I only know enough to know that I don't know enough about it to form an opinion. So I rely on the experts to educate me. Warning, the following link leads to a discussion hosted by a boat yard. If you believe all boat yards are run by bandits only out for your money then avoid clicking. However, they have a very good reputation around here (I don't work for them and don't keep my boat there - too expensive). Also, if you are set in your opinions and get all angry and post flamey comments when they are challenged, don't click. The link is only for those of open mind who wish to be informed. I don't claim it is correct information. It is just one reference to add to the others in order to make an informed decision.

http://www.zahnisers.com/blisters_hydrolysis.htm

For what it's worth, my new to me boat has blisters, but I got it cheap. The worst offenders were ground out, filled and faired with Vinylester resin. If I could afford a full bottom job, I would do it. However, I beleive the risk versus reward is small enough for cruising in the Chesapeake. At a minimum, I plan to get a reputable surveyer to sound the hull before taking it offshore (if I get to that point). I would also give an exploritory windowing a serious think. Everyone reading this would probably take a different approach (from slightly to drastic) depending on their own risk versus reward comfort level.
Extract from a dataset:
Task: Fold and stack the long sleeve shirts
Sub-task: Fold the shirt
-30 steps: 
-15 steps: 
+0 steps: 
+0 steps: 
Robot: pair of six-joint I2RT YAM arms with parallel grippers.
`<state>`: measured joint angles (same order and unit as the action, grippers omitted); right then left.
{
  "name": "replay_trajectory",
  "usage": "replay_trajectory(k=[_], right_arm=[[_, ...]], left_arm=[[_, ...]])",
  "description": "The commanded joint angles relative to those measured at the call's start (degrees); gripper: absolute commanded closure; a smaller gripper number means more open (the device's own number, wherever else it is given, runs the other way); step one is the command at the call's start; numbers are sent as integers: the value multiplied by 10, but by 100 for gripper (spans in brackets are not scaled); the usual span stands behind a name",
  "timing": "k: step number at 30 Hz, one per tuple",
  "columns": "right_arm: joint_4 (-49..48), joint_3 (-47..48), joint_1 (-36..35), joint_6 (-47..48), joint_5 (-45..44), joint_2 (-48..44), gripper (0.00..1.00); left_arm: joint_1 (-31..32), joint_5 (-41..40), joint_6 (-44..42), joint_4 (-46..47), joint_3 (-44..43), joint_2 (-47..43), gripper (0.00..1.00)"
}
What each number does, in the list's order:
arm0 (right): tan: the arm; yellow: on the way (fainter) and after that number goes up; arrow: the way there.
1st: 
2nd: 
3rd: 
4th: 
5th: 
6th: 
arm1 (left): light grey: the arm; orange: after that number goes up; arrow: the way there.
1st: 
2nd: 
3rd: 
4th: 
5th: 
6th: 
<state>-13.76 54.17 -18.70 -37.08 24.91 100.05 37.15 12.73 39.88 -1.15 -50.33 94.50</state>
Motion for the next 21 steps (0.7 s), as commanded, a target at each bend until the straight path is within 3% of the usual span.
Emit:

To the OP, my opinion is that yes an effective cure is available. However, the "right" way involves lots of time and money. Any classic plastic can have the potential for blisters (in my opinion) since it relies on boat history and not just manufacturer reputation. Your best bet (as in some risk is always involved) is to get a reputable survey and not just the cheapest guy found in the yellow pages (insert internet if you don't know what yellow pages are).